* What to work on
When you reach the line containing "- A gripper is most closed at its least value" in the data below, begin returning lines exactly as written, and stop once the line containing "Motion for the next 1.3" has been returned.

* Task input
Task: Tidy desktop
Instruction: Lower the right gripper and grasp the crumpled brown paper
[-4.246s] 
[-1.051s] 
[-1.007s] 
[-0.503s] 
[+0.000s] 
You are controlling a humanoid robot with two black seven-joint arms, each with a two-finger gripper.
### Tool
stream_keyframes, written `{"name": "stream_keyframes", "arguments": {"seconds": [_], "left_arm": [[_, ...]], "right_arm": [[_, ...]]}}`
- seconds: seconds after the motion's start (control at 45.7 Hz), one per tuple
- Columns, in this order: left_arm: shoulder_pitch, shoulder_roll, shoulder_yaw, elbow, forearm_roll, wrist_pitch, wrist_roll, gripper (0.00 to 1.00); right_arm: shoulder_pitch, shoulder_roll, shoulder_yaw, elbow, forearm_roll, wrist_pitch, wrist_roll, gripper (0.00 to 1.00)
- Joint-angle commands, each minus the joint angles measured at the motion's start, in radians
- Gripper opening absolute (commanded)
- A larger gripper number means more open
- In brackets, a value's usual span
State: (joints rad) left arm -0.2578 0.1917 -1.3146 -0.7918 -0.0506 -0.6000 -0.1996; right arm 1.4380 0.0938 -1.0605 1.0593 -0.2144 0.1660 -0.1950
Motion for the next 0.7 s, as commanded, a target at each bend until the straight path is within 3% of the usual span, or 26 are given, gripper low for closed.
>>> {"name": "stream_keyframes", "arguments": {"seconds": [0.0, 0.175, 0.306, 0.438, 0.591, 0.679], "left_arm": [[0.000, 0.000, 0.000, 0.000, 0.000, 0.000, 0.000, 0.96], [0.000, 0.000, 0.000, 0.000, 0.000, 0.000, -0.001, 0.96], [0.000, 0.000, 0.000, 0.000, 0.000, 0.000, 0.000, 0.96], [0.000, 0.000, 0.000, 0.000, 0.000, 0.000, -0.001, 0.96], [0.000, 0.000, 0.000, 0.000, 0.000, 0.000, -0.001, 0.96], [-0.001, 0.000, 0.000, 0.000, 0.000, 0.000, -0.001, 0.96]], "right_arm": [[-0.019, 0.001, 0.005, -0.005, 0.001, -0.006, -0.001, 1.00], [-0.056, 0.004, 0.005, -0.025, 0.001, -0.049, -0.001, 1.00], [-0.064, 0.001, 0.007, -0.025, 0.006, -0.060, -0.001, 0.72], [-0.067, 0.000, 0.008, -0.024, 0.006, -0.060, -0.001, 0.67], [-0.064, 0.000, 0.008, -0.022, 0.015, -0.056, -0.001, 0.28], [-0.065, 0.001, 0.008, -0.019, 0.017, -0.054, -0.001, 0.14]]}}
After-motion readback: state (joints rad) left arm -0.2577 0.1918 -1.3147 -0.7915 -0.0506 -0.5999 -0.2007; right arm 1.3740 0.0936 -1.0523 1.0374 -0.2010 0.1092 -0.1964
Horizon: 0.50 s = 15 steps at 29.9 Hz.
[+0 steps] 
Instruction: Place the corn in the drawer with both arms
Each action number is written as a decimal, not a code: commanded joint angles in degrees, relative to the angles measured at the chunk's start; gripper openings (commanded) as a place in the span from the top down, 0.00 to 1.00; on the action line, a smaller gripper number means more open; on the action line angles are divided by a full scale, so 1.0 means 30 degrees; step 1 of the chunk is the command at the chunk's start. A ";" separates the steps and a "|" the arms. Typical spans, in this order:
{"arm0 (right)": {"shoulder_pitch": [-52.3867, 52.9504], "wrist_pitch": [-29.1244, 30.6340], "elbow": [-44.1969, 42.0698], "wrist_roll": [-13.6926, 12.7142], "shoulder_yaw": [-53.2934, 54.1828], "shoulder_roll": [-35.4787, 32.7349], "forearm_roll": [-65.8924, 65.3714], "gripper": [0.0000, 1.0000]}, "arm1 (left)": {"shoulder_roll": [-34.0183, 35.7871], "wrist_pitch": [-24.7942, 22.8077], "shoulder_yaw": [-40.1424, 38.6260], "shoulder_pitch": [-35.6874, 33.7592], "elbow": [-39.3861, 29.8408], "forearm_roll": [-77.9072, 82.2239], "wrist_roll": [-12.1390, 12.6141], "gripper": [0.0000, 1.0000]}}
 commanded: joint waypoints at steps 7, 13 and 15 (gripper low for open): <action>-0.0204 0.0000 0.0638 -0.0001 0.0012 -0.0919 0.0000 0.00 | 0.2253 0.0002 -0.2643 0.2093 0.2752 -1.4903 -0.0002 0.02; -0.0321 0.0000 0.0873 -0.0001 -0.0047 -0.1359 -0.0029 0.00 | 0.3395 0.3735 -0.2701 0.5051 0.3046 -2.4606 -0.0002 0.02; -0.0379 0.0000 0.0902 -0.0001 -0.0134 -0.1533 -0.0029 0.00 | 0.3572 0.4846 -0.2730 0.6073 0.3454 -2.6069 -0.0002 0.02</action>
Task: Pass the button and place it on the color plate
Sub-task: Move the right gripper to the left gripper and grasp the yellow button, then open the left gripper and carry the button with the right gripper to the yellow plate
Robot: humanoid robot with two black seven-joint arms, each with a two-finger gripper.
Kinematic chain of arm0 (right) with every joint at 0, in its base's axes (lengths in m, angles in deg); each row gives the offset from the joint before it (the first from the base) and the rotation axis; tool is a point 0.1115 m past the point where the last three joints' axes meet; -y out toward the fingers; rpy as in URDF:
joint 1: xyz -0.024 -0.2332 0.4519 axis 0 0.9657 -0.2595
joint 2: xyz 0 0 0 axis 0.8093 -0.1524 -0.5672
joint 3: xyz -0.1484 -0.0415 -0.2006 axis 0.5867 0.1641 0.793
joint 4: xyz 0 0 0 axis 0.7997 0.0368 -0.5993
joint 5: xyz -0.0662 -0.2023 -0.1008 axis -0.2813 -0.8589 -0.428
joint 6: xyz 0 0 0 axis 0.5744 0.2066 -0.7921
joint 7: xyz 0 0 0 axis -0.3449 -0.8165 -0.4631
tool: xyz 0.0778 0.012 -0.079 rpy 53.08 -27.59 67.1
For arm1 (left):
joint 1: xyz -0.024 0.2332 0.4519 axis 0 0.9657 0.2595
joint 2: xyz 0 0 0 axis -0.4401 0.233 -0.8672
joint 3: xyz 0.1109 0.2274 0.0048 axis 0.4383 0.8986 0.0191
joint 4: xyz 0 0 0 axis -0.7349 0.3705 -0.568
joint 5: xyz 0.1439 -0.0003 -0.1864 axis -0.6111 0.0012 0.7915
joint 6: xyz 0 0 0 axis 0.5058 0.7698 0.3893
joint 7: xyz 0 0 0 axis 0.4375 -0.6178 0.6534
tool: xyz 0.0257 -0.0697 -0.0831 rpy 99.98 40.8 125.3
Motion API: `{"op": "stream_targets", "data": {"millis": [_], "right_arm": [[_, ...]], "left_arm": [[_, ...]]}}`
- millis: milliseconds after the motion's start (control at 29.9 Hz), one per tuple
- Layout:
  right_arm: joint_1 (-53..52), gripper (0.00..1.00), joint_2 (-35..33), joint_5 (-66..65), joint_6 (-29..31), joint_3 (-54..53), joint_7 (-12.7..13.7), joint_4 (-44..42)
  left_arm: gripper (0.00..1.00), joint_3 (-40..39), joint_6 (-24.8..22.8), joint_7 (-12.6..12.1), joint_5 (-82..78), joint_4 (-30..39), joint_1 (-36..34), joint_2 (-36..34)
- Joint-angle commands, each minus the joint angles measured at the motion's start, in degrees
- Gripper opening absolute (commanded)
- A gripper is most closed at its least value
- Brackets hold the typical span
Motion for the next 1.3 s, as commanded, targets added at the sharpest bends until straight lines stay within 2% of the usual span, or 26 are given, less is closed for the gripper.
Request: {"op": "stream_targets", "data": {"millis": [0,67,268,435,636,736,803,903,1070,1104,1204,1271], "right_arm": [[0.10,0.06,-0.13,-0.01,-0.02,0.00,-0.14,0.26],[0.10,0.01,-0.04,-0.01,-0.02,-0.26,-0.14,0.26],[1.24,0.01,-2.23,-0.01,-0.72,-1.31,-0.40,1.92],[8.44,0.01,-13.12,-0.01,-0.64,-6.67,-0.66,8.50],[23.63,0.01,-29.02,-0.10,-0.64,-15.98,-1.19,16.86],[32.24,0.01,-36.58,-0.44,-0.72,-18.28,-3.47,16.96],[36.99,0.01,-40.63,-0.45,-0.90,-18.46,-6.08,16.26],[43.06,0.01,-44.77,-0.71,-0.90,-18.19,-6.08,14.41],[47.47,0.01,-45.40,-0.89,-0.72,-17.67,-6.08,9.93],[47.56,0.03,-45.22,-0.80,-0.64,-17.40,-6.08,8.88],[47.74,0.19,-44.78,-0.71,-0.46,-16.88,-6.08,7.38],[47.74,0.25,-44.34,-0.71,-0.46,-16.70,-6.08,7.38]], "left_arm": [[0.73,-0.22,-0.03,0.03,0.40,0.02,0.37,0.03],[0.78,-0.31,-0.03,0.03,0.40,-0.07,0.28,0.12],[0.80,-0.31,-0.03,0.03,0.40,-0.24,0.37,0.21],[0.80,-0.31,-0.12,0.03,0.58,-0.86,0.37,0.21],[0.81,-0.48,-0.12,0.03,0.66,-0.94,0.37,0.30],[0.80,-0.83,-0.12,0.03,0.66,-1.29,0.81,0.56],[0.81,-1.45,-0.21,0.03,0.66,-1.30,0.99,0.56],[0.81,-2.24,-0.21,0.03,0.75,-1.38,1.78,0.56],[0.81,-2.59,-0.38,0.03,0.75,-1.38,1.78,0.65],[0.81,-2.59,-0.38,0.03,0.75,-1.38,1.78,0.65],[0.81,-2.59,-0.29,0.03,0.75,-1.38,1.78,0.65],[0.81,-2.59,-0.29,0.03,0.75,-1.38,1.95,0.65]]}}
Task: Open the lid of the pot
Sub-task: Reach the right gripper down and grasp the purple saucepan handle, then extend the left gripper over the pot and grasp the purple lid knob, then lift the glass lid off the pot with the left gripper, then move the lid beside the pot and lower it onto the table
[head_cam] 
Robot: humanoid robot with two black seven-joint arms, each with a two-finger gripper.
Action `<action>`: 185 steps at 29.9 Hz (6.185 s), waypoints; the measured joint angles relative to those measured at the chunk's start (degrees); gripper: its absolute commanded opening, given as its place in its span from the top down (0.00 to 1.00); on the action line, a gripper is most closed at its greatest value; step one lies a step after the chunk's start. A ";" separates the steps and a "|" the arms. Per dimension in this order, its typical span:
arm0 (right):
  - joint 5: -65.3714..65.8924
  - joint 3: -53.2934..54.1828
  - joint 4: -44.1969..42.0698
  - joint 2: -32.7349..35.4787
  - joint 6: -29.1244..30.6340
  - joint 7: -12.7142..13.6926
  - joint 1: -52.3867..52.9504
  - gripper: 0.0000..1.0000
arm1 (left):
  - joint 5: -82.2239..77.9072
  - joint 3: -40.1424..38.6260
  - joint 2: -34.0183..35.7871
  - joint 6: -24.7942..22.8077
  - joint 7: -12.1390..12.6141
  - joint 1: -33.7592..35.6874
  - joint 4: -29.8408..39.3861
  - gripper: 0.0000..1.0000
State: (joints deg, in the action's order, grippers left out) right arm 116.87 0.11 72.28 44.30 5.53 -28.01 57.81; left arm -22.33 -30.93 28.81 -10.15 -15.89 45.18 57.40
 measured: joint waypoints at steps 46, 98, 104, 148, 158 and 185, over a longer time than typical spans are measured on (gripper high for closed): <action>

* Answer to this problem
- A gripper is most closed at its least value
- Brackets hold the typical span
Motion for the next 1.3 s, as commanded, targets added at the sharpest bends until straight lines stay within 2% of the usual span, or 26 are given, less is closed for the gripper.

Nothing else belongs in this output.